Michal Rozsival, left, and Scott Gomez of the Rangers celebrate a goal in a 4-3 triumph over the Capitals on Wednesday night. (Pablo Martinez Monsivais/Associated Press)The New York Rangers nullified scoring machine Alexander Ovechkin and rediscovered their scoring touch just in time for their post-season opener on Wednesday night.
New York had the NHL's third-worst offence during the regular season, but Brandon Dubinsky scored with 8:17 remaining as the Rangers beat the Capitals 4-3 in Game 1 of their Eastern Conference quarter-final.
Markus Naslund stepped out of the penalty box in time to feed Dubinsky, who sidestepped a sprawling Jeff Schultz and beat Capitals netminder Jose Théodore at the near post for the decisive goal.
"We were just trying to get shots on net," Dubinsky said. "Obviously, they have a great team over there that's going to score goals, so we knew we're going to have to put a couple behind him to win the game."
Scott Gomez led the seventh-ranked Rangers with a goal and two assists.
Nik Antropov and Naslund had a goal and an assist apiece in support of netminder Henrik Lundqvist, who stopped 32 of 35 shots.
"I thought we were a nervous club," Rangers head coach John Tortorella said. "But we rebounded really well in the second period.
"We found a way to get our legs underneath us and just play a simple game.

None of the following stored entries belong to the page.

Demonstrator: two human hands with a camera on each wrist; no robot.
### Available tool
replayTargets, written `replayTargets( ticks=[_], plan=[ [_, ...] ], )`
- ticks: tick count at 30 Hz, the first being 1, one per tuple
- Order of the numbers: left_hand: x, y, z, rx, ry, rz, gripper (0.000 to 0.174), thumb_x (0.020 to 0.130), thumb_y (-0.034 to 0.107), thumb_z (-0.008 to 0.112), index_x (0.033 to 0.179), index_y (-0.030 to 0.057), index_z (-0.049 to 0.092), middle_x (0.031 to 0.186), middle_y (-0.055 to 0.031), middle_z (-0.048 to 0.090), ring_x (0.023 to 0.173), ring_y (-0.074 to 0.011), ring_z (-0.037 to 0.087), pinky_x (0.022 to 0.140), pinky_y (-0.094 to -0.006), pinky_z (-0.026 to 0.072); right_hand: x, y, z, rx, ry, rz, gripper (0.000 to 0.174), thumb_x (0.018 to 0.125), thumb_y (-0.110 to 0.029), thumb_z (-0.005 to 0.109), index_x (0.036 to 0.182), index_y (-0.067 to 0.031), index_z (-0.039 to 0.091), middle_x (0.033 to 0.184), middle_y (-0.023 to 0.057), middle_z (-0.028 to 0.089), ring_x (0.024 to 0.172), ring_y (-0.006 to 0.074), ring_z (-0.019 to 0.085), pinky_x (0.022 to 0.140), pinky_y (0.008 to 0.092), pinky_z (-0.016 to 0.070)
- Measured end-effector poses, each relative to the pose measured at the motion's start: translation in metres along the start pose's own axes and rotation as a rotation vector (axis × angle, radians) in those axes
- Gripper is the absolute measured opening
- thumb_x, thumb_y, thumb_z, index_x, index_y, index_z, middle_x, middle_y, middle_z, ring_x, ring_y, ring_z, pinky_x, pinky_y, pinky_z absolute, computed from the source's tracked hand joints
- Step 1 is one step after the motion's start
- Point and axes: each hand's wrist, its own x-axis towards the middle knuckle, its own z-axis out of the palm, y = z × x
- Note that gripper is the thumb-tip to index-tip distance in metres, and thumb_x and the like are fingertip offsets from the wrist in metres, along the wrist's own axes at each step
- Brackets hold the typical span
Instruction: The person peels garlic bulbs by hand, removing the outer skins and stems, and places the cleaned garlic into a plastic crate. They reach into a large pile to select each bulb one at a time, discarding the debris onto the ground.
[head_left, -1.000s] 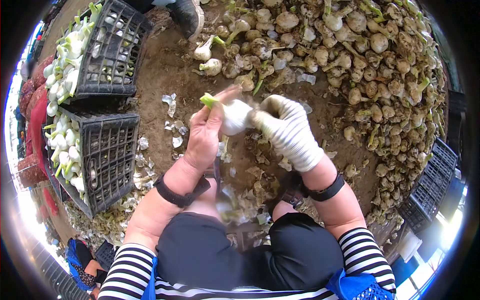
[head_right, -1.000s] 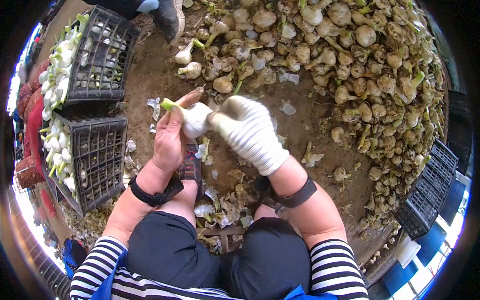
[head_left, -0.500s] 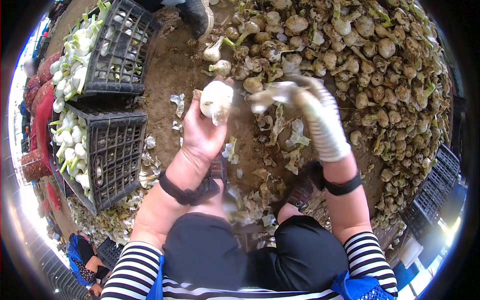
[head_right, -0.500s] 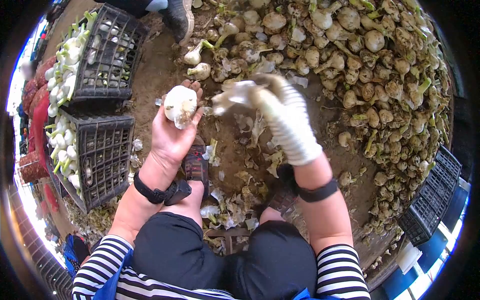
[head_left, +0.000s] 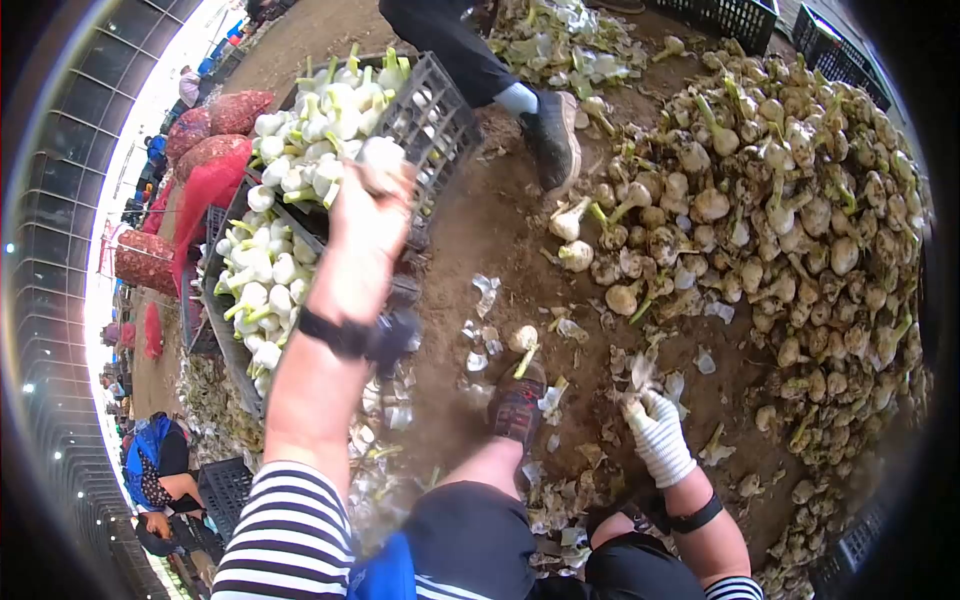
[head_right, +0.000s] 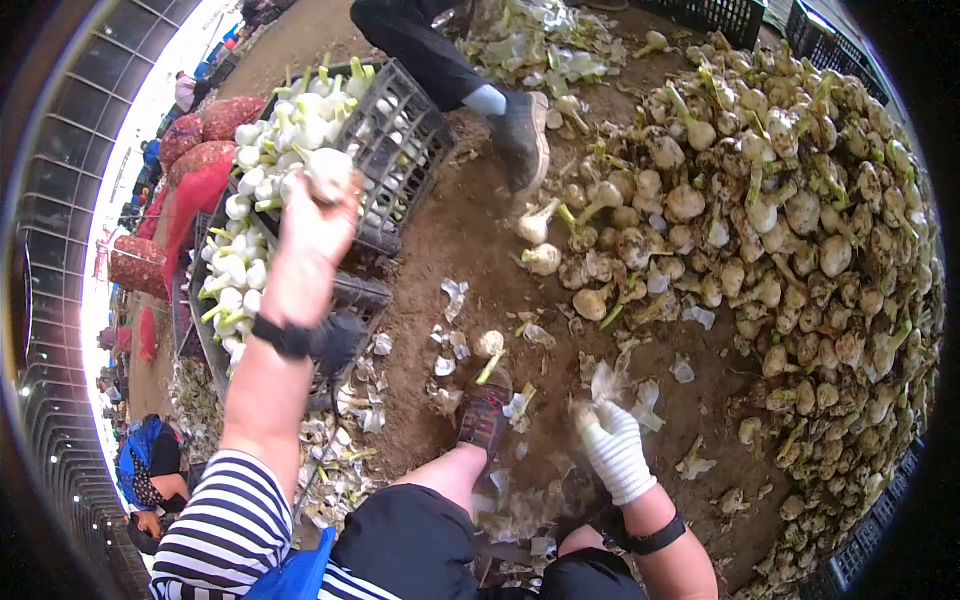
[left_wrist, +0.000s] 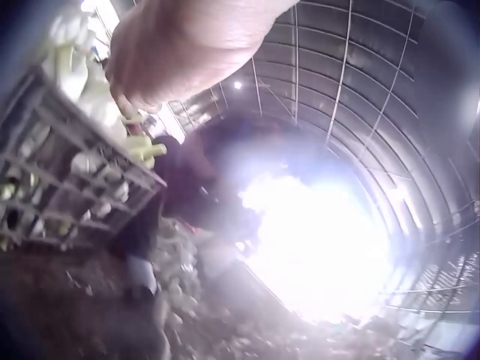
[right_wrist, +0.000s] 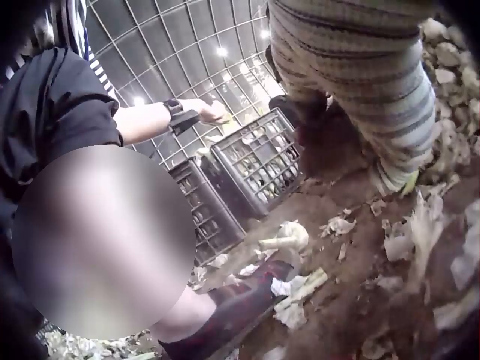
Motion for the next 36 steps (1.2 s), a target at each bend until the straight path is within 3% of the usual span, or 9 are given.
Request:
replayTargets(
  ticks=[7,9,10,11,15,22,25,29,36],
  plan=[
    [0.062,0.043,-0.002,0.084,0.071,0.332,0.019,0.092,0.011,0.047,0.104,-0.0022,0.052,0.1,-0.013,0.058,0.084,-0.0222,0.062,0.074,-0.0286,0.0575,-0.01,0.032,-0.005,-0.101,0.016,-0.028,0.013,0.085,-0.011,0.053,0.088,-0.0006,0.06,0.074,-0.0024,0.054,0.071,0.007,0.044,0.063,0.0251,0.0399],
    [-0.01,-0.023,0.006,0.537,-0.112,0.233,0.021,0.09,0.007,0.05,0.109,-0.0001,0.053,0.102,-0.0126,0.061,0.086,-0.0201,0.063,0.072,-0.0326,0.0554,0.018,0.064,-0.025,-0.575,0.297,-0.609,0.016,0.084,-0.007,0.051,0.094,-0.0007,0.06,0.075,0.0047,0.06,0.073,0.0114,0.053,0.066,0.0286,0.0439],
    [-0.044,-0.056,0.007,0.73,-0.244,0.034,0.031,0.088,0.006,0.052,0.119,0.0016,0.05,0.11,-0.0126,0.059,0.094,-0.0175,0.061,0.079,-0.0305,0.0516,0.025,0.065,-0.05,-0.605,0.298,-0.497,0.029,0.082,-0.009,0.053,0.11,-0.0026,0.059,0.098,0.0215,0.062,0.087,0.037,0.059,0.076,0.0384,0.0478],
    [-0.057,-0.097,-0.017,1.003,-0.38,0.071,0.046,0.087,0.009,0.054,0.13,0.0023,0.041,0.123,-0.0172,0.051,0.112,-0.0238,0.052,0.094,-0.0329,0.0434,0.025,0.04,-0.065,-0.511,0.322,-0.022,0.036,0.082,-0.011,0.053,0.117,-0.0036,0.055,0.105,0.0234,0.059,0.097,0.0387,0.057,0.082,0.0409,0.0466],
    [-0.052,-0.219,-0.135,1.664,-0.359,0.066,0.066,0.085,0.022,0.058,0.139,0.003,0.026,0.141,-0.0202,0.032,0.13,-0.0288,0.031,0.107,-0.0338,0.0261,0.084,0.063,-0.14,-1.112,0.826,-0.027,0.047,0.081,-0.02,0.051,0.126,-0.0077,0.047,0.102,0.0194,0.061,0.096,0.038,0.056,0.085,0.042,0.0459],
    [-0.129,-0.228,-0.1,2.484,-1.037,-0.126,0.081,0.075,0.042,0.064,0.141,0.0178,0.024,0.148,-0.0131,0.016,0.138,-0.0297,0.009,0.104,-0.0613,0.015,0.028,0.051,0.001,-1.343,-0.188,-0.27,0.045,0.076,-0.036,0.056,0.113,-0.0109,0.056,0.114,0.0189,0.056,0.115,0.0379,0.045,0.093,0.0574,0.0314],
    [-0.092,-0.223,-0.156,2.316,-0.666,-0.009,0.069,0.071,0.021,0.067,0.133,0.0068,0.039,0.136,-0.0215,0.037,0.124,-0.0357,0.039,0.1,-0.0453,0.0351,-0.011,0.108,0.029,-0.714,-1.033,-0.028,0.037,0.082,-0.04,0.055,0.099,-0.0087,0.064,0.088,0.0166,0.065,0.08,0.033,0.063,0.079,0.0418,0.0464],
    [-0.089,-0.202,-0.13,1.189,-0.051,-0.551,0.041,0.08,0.001,0.053,0.12,-0.0046,0.047,0.092,-0.0134,0.061,0.074,-0.0172,0.062,0.062,-0.0297,0.0535,-0.008,0.061,0.01,-0.63,-0.224,-0.168,0.038,0.078,-0.037,0.059,0.107,-0.0122,0.062,0.095,0.0192,0.063,0.086,0.0367,0.06,0.078,0.0418,0.0481],
    [-0.2,-0.202,0.003,0.366,-0.681,-1.086,0.048,0.096,0.04,0.037,0.134,0.0112,0.036,0.123,-0.0057,0.05,0.108,-0.0186,0.051,0.09,-0.0356,0.0427,0.012,-0.032,-0.024,-0.525,0.416,-0.714,0.046,0.071,-0.008,0.069,0.116,-0.0057,0.055,0.104,0.014,0.057,0.097,0.0294,0.056,0.083,0.0333,0.0472]
  ],
)
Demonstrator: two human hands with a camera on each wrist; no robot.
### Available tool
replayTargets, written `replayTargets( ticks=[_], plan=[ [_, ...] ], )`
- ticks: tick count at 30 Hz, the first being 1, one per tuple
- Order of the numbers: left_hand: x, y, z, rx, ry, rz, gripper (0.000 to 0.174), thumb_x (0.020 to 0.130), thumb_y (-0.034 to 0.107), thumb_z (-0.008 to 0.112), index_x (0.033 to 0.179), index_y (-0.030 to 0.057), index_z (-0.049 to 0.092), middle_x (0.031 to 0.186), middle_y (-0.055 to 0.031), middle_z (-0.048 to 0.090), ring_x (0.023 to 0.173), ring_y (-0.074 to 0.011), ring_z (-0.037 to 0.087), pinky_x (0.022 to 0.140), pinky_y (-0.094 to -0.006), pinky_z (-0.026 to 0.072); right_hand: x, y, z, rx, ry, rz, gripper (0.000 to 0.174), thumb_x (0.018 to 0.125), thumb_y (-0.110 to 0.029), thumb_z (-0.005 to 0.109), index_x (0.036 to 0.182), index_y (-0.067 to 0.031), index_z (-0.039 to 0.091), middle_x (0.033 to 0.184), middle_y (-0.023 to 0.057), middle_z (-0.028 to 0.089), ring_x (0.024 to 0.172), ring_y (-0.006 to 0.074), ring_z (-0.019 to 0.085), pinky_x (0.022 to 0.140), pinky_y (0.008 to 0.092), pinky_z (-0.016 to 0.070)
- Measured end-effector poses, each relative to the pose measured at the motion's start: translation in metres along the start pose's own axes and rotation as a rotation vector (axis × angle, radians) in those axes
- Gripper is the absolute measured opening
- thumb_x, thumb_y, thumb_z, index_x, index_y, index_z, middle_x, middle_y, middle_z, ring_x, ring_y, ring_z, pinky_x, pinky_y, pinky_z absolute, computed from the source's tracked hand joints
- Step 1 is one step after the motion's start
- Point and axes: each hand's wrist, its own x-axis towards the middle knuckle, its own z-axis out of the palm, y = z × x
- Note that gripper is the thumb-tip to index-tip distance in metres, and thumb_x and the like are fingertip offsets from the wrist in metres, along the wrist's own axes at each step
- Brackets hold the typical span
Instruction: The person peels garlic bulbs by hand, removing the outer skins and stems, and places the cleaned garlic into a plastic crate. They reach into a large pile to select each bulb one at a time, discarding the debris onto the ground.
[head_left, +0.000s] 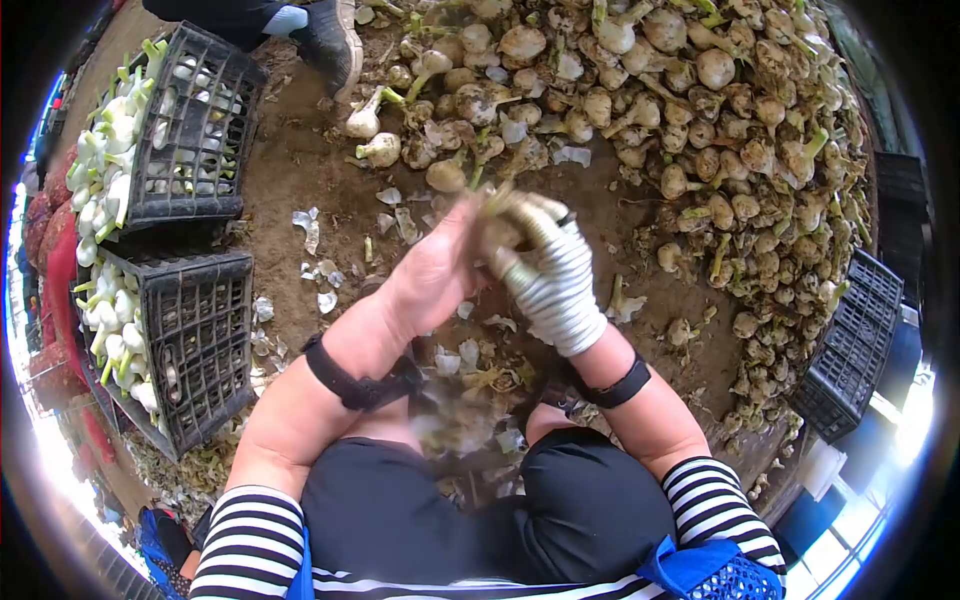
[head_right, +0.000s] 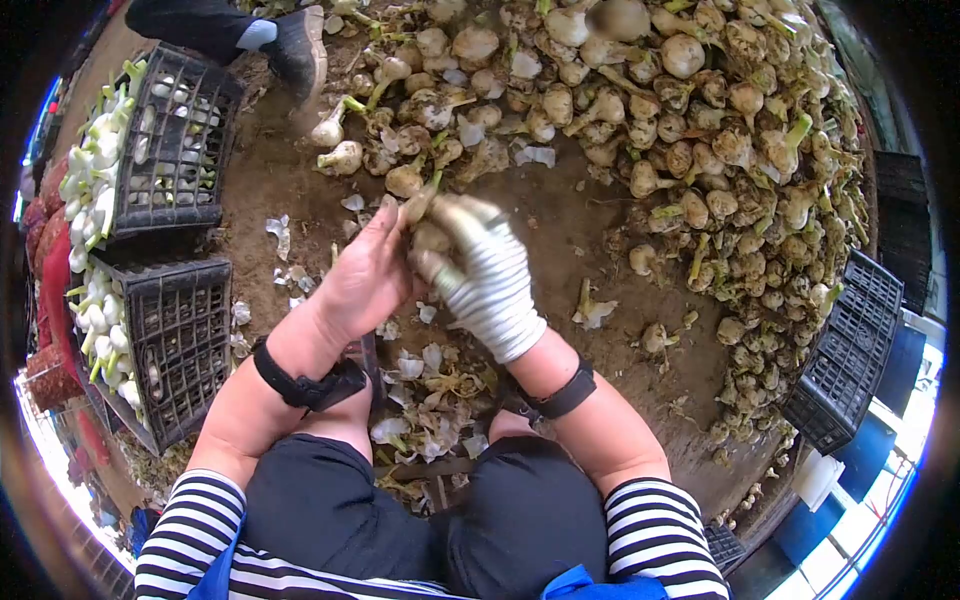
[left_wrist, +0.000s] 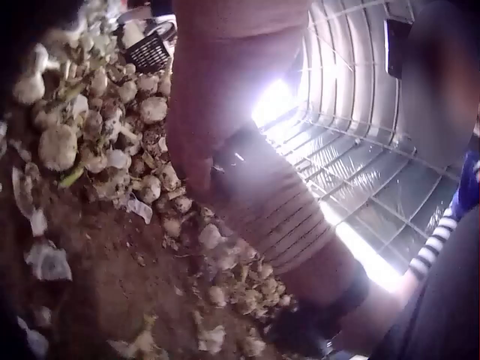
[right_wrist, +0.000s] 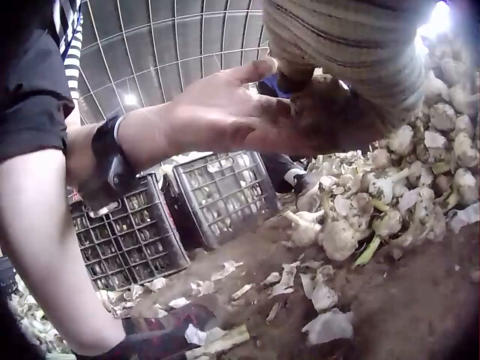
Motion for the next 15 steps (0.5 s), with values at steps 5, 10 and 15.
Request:
replayTargets(
  ticks=[5,10,15],
  plan=[
    [0.002,-0.032,0.017,0.391,-0.037,0.409,0.089,0.073,0.007,0.069,0.143,0.0089,0.015,0.132,-0.0072,0.036,0.12,-0.0186,0.039,0.101,-0.0325,0.0332,0.005,-0.017,-0.019,0.934,0.069,0.668,0.031,0.083,-0.018,0.066,0.106,0.0026,0.059,0.1,0.0056,0.063,0.084,0.0091,0.058,0.072,0.0226,0.0471],
    [-0.009,-0.031,0.007,0.488,0.13,0.282,0.062,0.073,0.008,0.061,0.128,0.0069,0.032,0.114,-0.0098,0.046,0.107,-0.0173,0.048,0.091,-0.0311,0.0415,-0.002,-0.004,-0.031,0.408,-0.221,0.603,0.019,0.085,-0.016,0.062,0.098,-0.0034,0.065,0.084,0.0078,0.066,0.075,0.0117,0.061,0.066,0.0256,0.0475],
    [-0.015,-0.011,-0.006,0.057,0.137,0.092,0.047,0.075,0.021,0.057,0.117,0.0059,0.044,0.106,-0.0101,0.058,0.094,-0.0213,0.058,0.081,-0.0342,0.0476,0.0,-0.01,-0.031,0.365,0.071,-0.039,0.05,0.088,0.0,0.047,0.136,-0.0153,0.039,0.117,0.0155,0.059,0.088,0.0188,0.062,0.077,0.0266,0.0481]
  ],
)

Big plays at big times."
Tomas Fleischmann, Viktor Kozlov and Alexander Semin replied for the second-seeded Capitals, and Théodore had 17 saves.
"Just wasn't good enough," Théodore said.
"There's times when you sit there, you need the save — and he didn't make the save when we needed it," Capitals head coach Bruce Boudreau noted.
Ovechkin, who topped all snipers in the league with 56 goals this season, was held to two assists, as was high-scoring rearguard Mike Green.
Ovechkin's regular-season output was so impressive that his 110 points were just seven fewer than New York's two leading scorers combined.
Moreover, Green led all NHL defencemen in goals (31) and points (73) in 68 games.
But backstopped by the brilliant Lundqvist, New York made the most of its offensive opportunities amid a sea of red-clad fans at Washington's Verizon Center.
"We took too many penalties," Tortorella said. "It's just too dangerous with that group they put out there.
"But I thought our penalty killers did everything they possibly could, especially at the end when he [Lundqvist] had two penalties to kill. Our power play is going to have to score for us to stay in there."
Scoreless opening period
Ovechkin tested Lundqvist six times as Washington outshot New York 14-4 in a scoreless first period, but the Rangers had the finest chance when forward Ryan Callahan fired a shot off the far post with five minutes left.
Moments later, Ovechkin deked defenceman Michal Rozsival and broke in alone on Lundqvist, who made the save.
Ovechkin assisted on Washington's power-play tally 6:40 into the second period, settling a return pass from Green with his left skate and snapping a low shot through traffic that Fleischmann tipped.
But the lead proved short-lived. Gomez replied 69 seconds later, bursting past a fallen Green and firing a wrist shot past Théodore.
Unseen by the officials, Rangers agitator Sean Avery had clipped Green's skate, causing him to stumble and opening up a free lane to the net for Gomez.
Exactly nine minutes later, Antropov scored for the first time in 22 playoff games, a power-play marker that put New York ahead 2-1.
Naslund then took a drop pass from a speeding Gomez and ripped a wrist shot behind a screened Théodore make it 3-1 at the 18:38 mark.
But Kozlov struck back for the Capitals before the period was out, converting Nicklas Backstrom's centring pass on an odd-man rush with 59 seconds remaining.
It was Kozlov's first-ever playoff goal.
Semin lifted in a loose puck at the left post during a scramble to knot it 1:42 into the third period.
This is the fifth playoff series between the Capitals and Rangers, with the teams splitting the first four.
Washington hosts Game 2 of the best-of-seven series on Saturday (1 p.m. ET).